Regarding the relevance of the indications, the investigators have defined three groups: " inappropriate ", "uncertain " and " relevant ", also respectively named (a), (b) and (c) groups.

In the "inappropriate" group (a), the investigators placed prescriptions with no indication, 123I-FP-CIT SPECT requested to confirm a PS clinically evident, and those prescribed for isolated cognitive-behavioral disturbances with no PS or differential diagnosis mentioned.

In the "uncertain" group (b), the investigators did not have sufficient data to determine with certainty whether this was an inappropriate or relevant indication.

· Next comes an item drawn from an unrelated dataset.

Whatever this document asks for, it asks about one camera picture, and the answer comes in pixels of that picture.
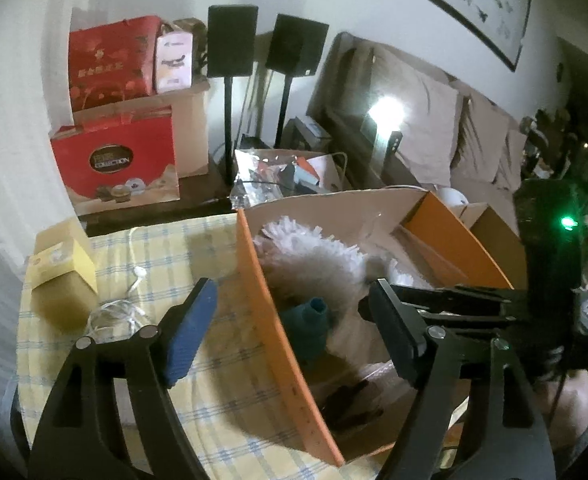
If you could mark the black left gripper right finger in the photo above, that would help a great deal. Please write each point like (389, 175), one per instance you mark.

In the "relevant" group (c), the prescriptions concerned the differential diagnosis between neurodegenerative parkinsonism and secondary parkinsonian syndromes (for instance post-neuroleptics) or other doubtful disorders (Alzheimer's disease, essential tremor), clinically uncertain PS (such as an isolated asymmetric resting tremor without akinesia or lead-pipe rigidity) and PD of atypical evolution.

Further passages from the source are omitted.